● Task brief
In the entries below, find the line with "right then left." and the line with "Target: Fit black". Reproduce those two lines and every line between them exactly, and nothing more.

● Data excerpts
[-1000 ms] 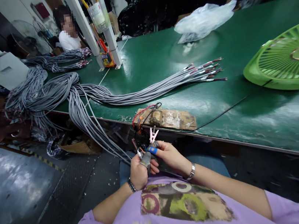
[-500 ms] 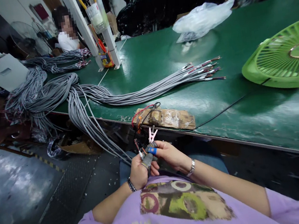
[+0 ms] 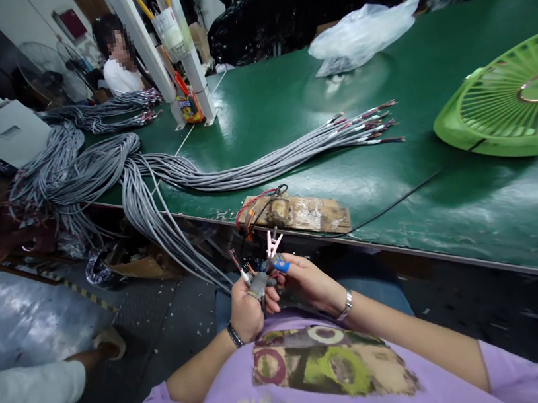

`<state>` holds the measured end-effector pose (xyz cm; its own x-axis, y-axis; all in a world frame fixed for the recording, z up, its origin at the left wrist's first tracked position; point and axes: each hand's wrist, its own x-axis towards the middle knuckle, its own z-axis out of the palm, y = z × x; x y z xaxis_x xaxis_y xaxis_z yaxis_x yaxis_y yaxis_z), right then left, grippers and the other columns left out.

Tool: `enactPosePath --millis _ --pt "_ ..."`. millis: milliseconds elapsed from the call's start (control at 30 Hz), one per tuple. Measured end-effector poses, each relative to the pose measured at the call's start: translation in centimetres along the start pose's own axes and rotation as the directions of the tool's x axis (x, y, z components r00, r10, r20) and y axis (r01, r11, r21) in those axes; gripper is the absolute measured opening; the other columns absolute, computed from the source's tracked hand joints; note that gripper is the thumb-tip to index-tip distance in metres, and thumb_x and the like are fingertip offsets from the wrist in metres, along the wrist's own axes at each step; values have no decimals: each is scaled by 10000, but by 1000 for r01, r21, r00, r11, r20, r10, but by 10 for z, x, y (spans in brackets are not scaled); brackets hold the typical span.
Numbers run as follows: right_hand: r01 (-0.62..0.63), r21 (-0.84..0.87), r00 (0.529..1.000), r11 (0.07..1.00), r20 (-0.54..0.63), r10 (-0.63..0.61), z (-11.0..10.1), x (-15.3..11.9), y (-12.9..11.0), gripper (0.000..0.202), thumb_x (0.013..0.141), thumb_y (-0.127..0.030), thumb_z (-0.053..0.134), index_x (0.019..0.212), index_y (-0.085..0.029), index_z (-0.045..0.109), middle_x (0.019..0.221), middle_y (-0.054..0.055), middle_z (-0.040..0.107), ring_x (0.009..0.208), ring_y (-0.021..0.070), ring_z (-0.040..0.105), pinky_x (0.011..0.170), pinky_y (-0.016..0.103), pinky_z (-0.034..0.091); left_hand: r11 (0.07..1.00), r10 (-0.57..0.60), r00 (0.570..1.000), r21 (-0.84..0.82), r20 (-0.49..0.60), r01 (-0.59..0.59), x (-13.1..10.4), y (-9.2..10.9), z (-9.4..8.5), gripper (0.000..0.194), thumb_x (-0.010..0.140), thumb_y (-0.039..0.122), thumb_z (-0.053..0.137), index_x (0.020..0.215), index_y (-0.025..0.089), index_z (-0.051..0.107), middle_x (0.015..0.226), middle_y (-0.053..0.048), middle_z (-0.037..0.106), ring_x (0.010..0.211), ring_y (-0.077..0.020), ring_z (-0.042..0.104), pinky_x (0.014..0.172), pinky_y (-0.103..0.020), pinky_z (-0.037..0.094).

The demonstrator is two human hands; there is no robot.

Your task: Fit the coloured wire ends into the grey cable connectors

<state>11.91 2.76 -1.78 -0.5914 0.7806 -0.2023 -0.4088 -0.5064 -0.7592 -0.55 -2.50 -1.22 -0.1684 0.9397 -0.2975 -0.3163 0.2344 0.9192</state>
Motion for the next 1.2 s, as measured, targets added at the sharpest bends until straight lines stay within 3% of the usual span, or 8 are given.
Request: enactPosePath --millis 200,333,500,700,967,1200 --pt "-27 69 987 997 -157 37 -20 10 -8 395 725 -544 650 748 -151 626 712 33 603 567 98 486 543 238 411 995 -43 997 -89 57 48 -5 14 4 447 634 563 706 659 146 547 437 4 588 269 -85 468 269 -169 291" --pt "-13 1 995 1000 -104 13 -15 20 -16 471 692 -608 651 774 -145 638 680 31 595 556 104 483 534 241 404 987 -67 984 -137 162 90 -4 22 11 428 620 537 726 649 149 546 421 -6 590 260 -91 465 264 -168 298" --pt "111 -141 986 984 -111 -127 -8 27 -18 511 695 -677 595 700 -167 624 577 3 540 531 115 457 532 256 390 982 -70 981 -159 182 100 3 23 14 379 652 489 721 664 152 547 422 2 585 260 -83 451 265 -167 290" --pt "70 132 994 989 -87 -59 -5 33 -13 419 663 -590 694 764 -188 629 638 -1 559 541 108 459 532 250 409 981 -98 979 -147 177 125 5 19 13 364 659 471 711 643 156 531 422 -1 585 262 -87 453 273 -175 306" --pt "91 226 989 970 -132 -62 -2 35 -13 404 588 -528 781 730 -179 634 653 -5 577 567 105 472 566 242 422 979 -132 980 -136 151 153 8 14 13 360 648 465 711 646 157 525 426 -1 588 264 -90 458 272 -174 298" --pt "-49 262 998 964 -30 59 -6 29 -17 443 737 -613 607 808 -177 632 731 35 624 596 115 522 531 224 436 982 -104 982 -143 157 127 -3 18 15 374 632 473 727 650 150 540 428 -4 593 262 -87 463 270 -163 285"
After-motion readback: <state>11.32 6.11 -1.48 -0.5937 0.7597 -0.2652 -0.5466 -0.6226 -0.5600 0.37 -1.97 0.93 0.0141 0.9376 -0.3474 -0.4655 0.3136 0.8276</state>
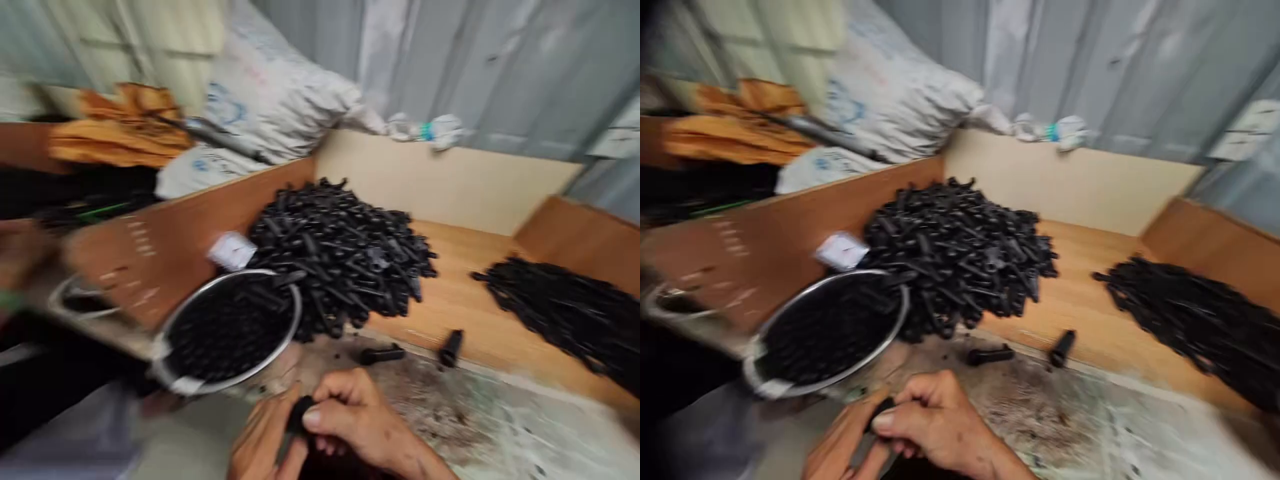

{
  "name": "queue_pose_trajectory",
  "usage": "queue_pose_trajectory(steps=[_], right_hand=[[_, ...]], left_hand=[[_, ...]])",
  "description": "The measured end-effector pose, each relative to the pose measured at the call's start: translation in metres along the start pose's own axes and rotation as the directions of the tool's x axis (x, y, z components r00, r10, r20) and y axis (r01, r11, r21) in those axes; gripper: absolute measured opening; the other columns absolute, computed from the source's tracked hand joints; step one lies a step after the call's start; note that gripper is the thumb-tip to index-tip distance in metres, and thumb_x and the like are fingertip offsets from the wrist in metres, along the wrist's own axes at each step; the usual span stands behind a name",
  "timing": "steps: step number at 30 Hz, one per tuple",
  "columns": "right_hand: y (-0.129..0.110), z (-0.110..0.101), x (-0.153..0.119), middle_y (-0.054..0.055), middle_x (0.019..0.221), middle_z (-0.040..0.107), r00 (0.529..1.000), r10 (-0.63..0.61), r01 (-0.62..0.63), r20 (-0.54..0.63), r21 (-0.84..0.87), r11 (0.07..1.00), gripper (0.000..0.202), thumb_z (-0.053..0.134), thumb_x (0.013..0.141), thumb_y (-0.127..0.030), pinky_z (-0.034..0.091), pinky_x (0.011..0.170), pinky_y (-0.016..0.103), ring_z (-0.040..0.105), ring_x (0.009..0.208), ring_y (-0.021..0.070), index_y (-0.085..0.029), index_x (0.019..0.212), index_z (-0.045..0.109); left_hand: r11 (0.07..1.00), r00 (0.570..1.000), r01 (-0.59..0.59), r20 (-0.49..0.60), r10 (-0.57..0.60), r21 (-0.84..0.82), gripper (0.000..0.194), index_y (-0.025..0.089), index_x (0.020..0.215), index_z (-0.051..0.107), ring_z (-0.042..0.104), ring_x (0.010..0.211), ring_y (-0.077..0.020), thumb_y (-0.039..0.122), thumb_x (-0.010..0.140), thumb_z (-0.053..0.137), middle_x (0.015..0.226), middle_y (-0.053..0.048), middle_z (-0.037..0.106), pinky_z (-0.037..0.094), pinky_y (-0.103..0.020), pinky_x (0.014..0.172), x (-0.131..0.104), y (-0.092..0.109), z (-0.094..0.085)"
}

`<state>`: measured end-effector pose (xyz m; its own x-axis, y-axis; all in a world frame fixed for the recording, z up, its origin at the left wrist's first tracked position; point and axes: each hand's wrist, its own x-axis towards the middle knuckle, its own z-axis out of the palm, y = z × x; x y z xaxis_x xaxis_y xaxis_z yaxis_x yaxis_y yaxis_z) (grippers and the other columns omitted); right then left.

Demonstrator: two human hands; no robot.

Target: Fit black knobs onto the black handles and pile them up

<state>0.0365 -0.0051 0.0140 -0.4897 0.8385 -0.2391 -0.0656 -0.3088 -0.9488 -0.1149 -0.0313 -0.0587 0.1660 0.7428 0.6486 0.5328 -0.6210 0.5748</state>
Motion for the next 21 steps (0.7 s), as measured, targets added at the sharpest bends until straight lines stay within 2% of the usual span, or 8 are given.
queue_pose_trajectory(steps=[4,7,10,13,15,17,19,21], right_hand=[[-0.003,0.023,0.026,-0.003,0.049,0.048,0.984,0.095,-0.073,0.15,-0.145,0.987,0.041,0.06,0.065,-0.055,0.03,0.041,0.018,0.04,0.042,0.0062,-0.016,0.058,0.048],[-0.015,0.027,0.048,-0.002,0.054,0.049,0.987,-0.065,0.119,0.149,-0.388,0.914,0.035,0.051,0.075,-0.047,0.032,0.047,0.019,0.043,0.05,0.0085,-0.016,0.06,0.051],[-0.033,0.024,0.075,-0.002,0.059,0.053,0.958,-0.259,0.27,0.127,-0.711,0.649,0.026,0.045,0.082,-0.036,0.034,0.054,0.021,0.048,0.058,0.0112,-0.017,0.069,0.057],[-0.046,0.028,0.103,0.001,0.072,0.062,0.948,-0.248,0.267,0.201,-0.925,0.271,0.017,0.047,0.083,-0.025,0.037,0.06,0.024,0.057,0.07,0.0156,-0.019,0.083,0.062],[-0.047,0.035,0.118,0.005,0.083,0.065,0.958,-0.175,0.234,0.225,-0.972,0.031,0.015,0.049,0.081,-0.021,0.038,0.064,0.026,0.059,0.08,0.0198,-0.019,0.086,0.063],[-0.044,0.045,0.13,0.009,0.087,0.066,0.967,-0.104,0.219,0.232,-0.968,-0.126,0.014,0.051,0.08,-0.02,0.04,0.063,0.028,0.061,0.083,0.0235,-0.017,0.085,0.064],[-0.039,0.051,0.138,0.012,0.085,0.066,0.969,-0.066,0.224,0.238,-0.958,-0.177,0.014,0.052,0.08,-0.018,0.04,0.06,0.028,0.063,0.079,0.0248,-0.015,0.085,0.064],[-0.036,0.053,0.141,0.012,0.082,0.067,0.965,-0.068,0.239,0.252,-0.957,-0.162,0.014,0.051,0.079,-0.014,0.039,0.058,0.028,0.063,0.075,0.024,-0.015,0.084,0.064]], left_hand=[[0.978,0.98,0.195,-0.033,-0.198,-0.078,0.048,0.025,0.126,0.041,0.06,0.088,-0.0187,0.015,0.079,0.047,0.103,-0.006,0.063,0.048,-0.026,0.078,-0.014,-0.001,-0.026],[0.775,0.83,0.508,-0.025,-0.557,-0.376,0.037,0.023,0.114,0.055,0.059,0.069,-0.0168,0.029,0.077,0.052,0.08,-0.003,0.065,0.048,-0.026,0.064,-0.014,0.001,-0.035],[0.377,0.603,0.653,0.149,-0.784,-0.657,0.037,0.017,0.102,0.061,0.045,0.048,-0.01,0.039,0.073,0.056,0.057,0.001,0.053,0.038,-0.022,0.049,-0.01,0.0,-0.045],[0.127,0.511,0.592,0.248,-0.823,-0.796,0.035,0.014,0.083,0.061,0.041,0.044,-0.0079,0.046,0.073,0.054,0.056,0.001,0.05,0.031,-0.021,0.045,0.0,-0.001,-0.058],[0.069,0.524,0.562,0.29,-0.801,-0.824,0.036,0.014,0.075,0.059,0.042,0.046,-0.0091,0.05,0.072,0.053,0.057,0.0,0.051,0.032,-0.022,0.047,0.005,-0.001,-0.064],[0.148,0.59,0.601,0.311,-0.745,-0.786,0.034,0.016,0.074,0.059,0.047,0.055,-0.0116,0.049,0.068,0.059,0.063,-0.001,0.052,0.035,-0.024,0.054,0.006,-0.003,-0.068],[0.415,0.713,0.647,0.313,-0.628,-0.64,0.031,0.017,0.076,0.062,0.048,0.066,-0.0136,0.046,0.064,0.064,0.073,-0.002,0.053,0.036,-0.025,0.061,0.001,-0.007,-0.066],[0.765,0.854,0.52,0.27,-0.446,-0.381,0.028,0.019,0.077,0.064,0.046,0.07,-0.0149,0.045,0.068,0.062,0.076,-0.003,0.052,0.036,-0.026,0.062,-0.008,-0.013,-0.057]])
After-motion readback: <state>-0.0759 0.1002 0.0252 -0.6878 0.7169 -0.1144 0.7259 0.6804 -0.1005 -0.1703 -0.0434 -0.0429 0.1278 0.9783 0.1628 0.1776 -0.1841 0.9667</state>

● Exercise result
`<state>`: measured end-effector pose (xyz m; its own x-axis, y-axis; all in a world frame fixed for the recording, z up, its origin at the left wrist's first tracked position; point and axes: each hand's wrist, its own x-axis towards the middle knuckle, its own z-axis out of the palm, y = z × x; x y z xaxis_x xaxis_y xaxis_z yaxis_x yaxis_y yaxis_z) (grippers and the other columns omitted); right then left.

Demonstrator: two human hands; no robot.

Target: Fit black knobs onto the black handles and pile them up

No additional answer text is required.